Menu
AWS Glue
Developer Guide

Adding a Connection to Your Data Store

Connections are used by crawlers and jobs in AWS Glue to access certain types of data stores. For information about adding a connection using the AWS Glue console, see Working with Connections on the AWS Glue Console.

When Is a Connection Used?

If your data store requires one, the connection is used when you crawl a data store to catalog its metadata in the AWS Glue Data Catalog. The connection is also used by any job that uses the data store as a source or target.

Defining a Connection in the AWS Glue Data Catalog

Some types of data stores require additional connection information to access your data. This information might include an additional user name and password (different from your AWS credentials), or other information that is required to connect to the data store.

AWS Glue can connect to the following data stores by using the JDBC protocol:

  • Amazon Redshift

  • Amazon Relational Database Service

    • Amazon Aurora

    • MariaDB

    • MySQL

    • PostgreSQL

  • Publicly accessible databases

    • Amazon Aurora

    • MariaDB

    • MySQL

    • PostgreSQL

A connection is not typically required for Amazon S3. However, to access Amazon S3 from within your virtual private cloud (VPC), an Amazon S3 VPC endpoint is required. For more information, see Amazon VPC Endpoints for Amazon S3.

In your connection information, you also must consider whether data is accessed through a VPC and then set up network parameters accordingly.

Connecting to a JDBC Data Store in a VPC

Typically, you create resources inside Amazon Virtual Private Cloud (Amazon VPC) so that they cannot be accessed over the public internet. By default, resources in a VPC can't be accessed from AWS Glue. To enable AWS Glue to access resources inside your VPC, you must provide additional VPC-specific configuration information that includes VPC subnet IDs and security group IDs. AWS Glue uses this information to set up elastic network interfaces that enable your function to connect securely to other resources in your private VPC.

Accessing VPC Data Using Elastic Network Interfaces

When AWS Glue connects to a JDBC data store in a VPC, AWS Glue creates an elastic network interface (with the prefix Glue_) in your account to access your VPC data. You can't delete this network interface as long as it's attached to AWS Glue. As part of creating the elastic network interface, AWS Glue associates one or more security groups to it. To enable AWS Glue to create the network interface, security groups that are associated with the resource must allow inbound access with a source rule. This rule contains a security group that is associated with the resource. This gives the elastic network interface access to your data store with the same security group.
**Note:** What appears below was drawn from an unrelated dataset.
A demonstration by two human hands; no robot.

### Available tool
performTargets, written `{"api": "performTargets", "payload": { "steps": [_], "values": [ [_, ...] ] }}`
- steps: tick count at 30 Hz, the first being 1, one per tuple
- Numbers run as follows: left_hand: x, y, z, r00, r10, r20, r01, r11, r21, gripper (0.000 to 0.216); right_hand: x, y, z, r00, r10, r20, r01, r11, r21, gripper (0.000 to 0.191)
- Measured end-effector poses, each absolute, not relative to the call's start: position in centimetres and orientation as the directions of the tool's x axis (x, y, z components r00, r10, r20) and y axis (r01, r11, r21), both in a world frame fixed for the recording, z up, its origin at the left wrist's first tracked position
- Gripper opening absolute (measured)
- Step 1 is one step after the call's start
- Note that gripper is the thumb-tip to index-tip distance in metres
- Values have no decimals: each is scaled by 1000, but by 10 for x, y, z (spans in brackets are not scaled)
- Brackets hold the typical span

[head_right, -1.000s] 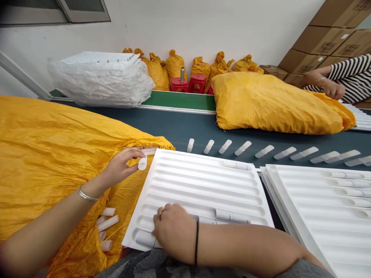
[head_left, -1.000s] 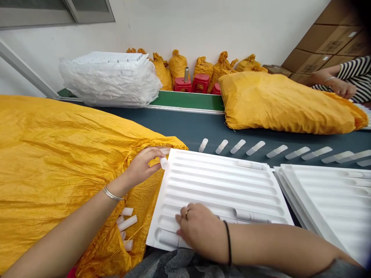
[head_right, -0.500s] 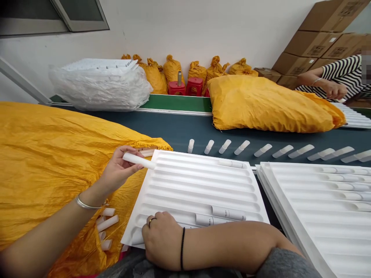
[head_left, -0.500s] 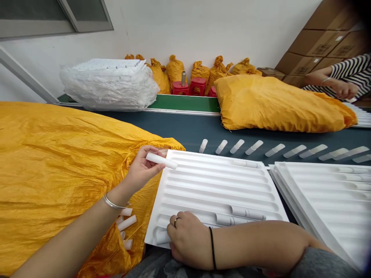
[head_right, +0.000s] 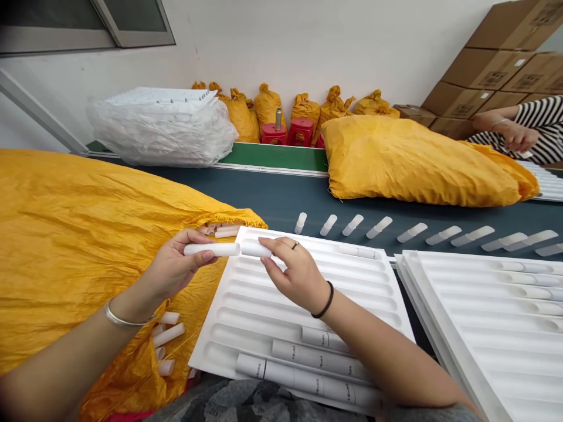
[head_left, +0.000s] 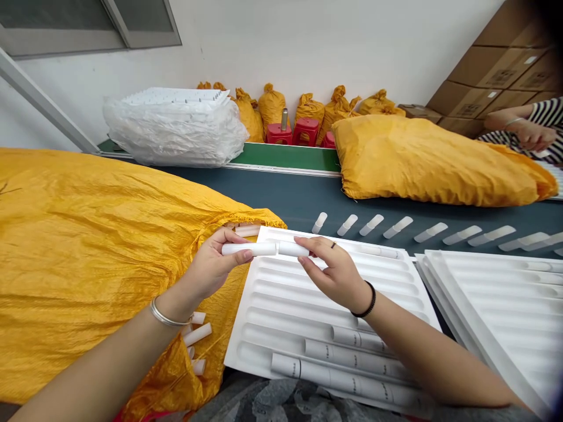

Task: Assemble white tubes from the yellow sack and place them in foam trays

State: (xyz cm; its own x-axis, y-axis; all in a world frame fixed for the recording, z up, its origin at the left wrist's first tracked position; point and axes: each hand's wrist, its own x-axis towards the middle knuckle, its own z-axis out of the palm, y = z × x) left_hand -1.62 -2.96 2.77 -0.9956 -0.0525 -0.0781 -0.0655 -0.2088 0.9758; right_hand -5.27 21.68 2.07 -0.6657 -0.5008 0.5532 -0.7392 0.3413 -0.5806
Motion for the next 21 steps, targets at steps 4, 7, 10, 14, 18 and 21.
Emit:
{"api": "performTargets", "payload": {
  "steps": [4, 7, 10, 14, 18, 21],
  "values": [
    [-14, -29, 31, -992, 17, -125, -126, -112, 986, 35, -59, 221, 21, -544, -584, 602, -829, 266, -491, 41],
    [-10, -27, 35, -978, 91, -188, -183, 60, 981, 34, -62, 222, 21, -441, -636, 632, -893, 239, -382, 45],
    [-5, -26, 38, -968, 144, -206, -171, 220, 960, 33, -61, 220, 20, -440, -657, 613, -888, 214, -407, 41],
    [-2, -28, 38, -991, 136, -14, 48, 441, 896, 31, -59, 218, 20, -598, -639, 484, -737, 201, -645, 30],
    [-1, -29, 34, -943, 218, 252, 333, 600, 727, 25, -60, 214, 18, -762, -620, 188, -374, 184, -909, 29],
    [1, -28, 31, -863, 331, 381, 503, 626, 595, 22, -62, 211, 18, -738, -674, 9, -150, 151, -977, 37]
  ]
}}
To allow AWS Glue to communicate with its components, specify a security group with a self-referencing inbound rule for all TCP ports. By creating a self-referencing rule, you can restrict the source to the same security group in the VPC and not open it to all networks. The default security group for your VPC might already have a self-referencing inbound rule for ALL Traffic.

You can create rules in the Amazon VPC console. To update rule settings via the AWS Management Console, navigate to the VPC console (https://console.aws.amazon.com/vpc/), and select the appropriate security group. Specify the inbound rule for ALL TCP to have as its source the same security group name. For more information about security group rules, see Security Groups for Your VPC.

Each elastic network interface is assigned a private IP address from the IP address range in the subnets that you specify. The network interface is not assigned any public IP addresses. AWS Glue requires internet access (for example, to access AWS services that don't have VPC endpoints). You can configure a network address translation (NAT) instance inside your VPC, or you can use the Amazon VPC NAT gateway. For more information, see NAT Gateways in the Amazon VPC User Guide. You can't directly use an internet gateway attached to your VPC as a route in your subnet route table because that requires the network interface to have public IP addresses.

The VPC network attributes enableDnsHostnames and enableDnsSupport must be set to true. For more information, see Using DNS with your VPC.

Important

  • Don't put your data store in a public subnet or in a private subnet that doesn't have internet access. Instead, attach it only to private subnets that have internet access through a NAT instance or an Amazon VPC NAT gateway.

  • Currently, an extract, transform, and load (ETL) job can access resources in a single subnet only. If you have multiple data stores in a job, they must be on the same subnet.

Elastic Network Interface Properties

To create the elastic network interface, you must supply the following properties:

VPC

The name of the VPC that contains your data store.

Subnet

The subnet in the VPC that contains your data store.

Security groups

The security groups associated with your data store. AWS Glue associates these security groups with the elastic network interface that is attached to your VPC subnet.

Availability Zone

If you're connecting using the API or the AWS Command Line Interface, the Availability Zone of the subnet.

For information about managing a VPC with Amazon Redshift, see Managing Clusters in an Amazon Virtual Private Cloud (VPC).

For information about managing a VPC with Amazon RDS, see Working with an Amazon RDS DB Instance in a VPC.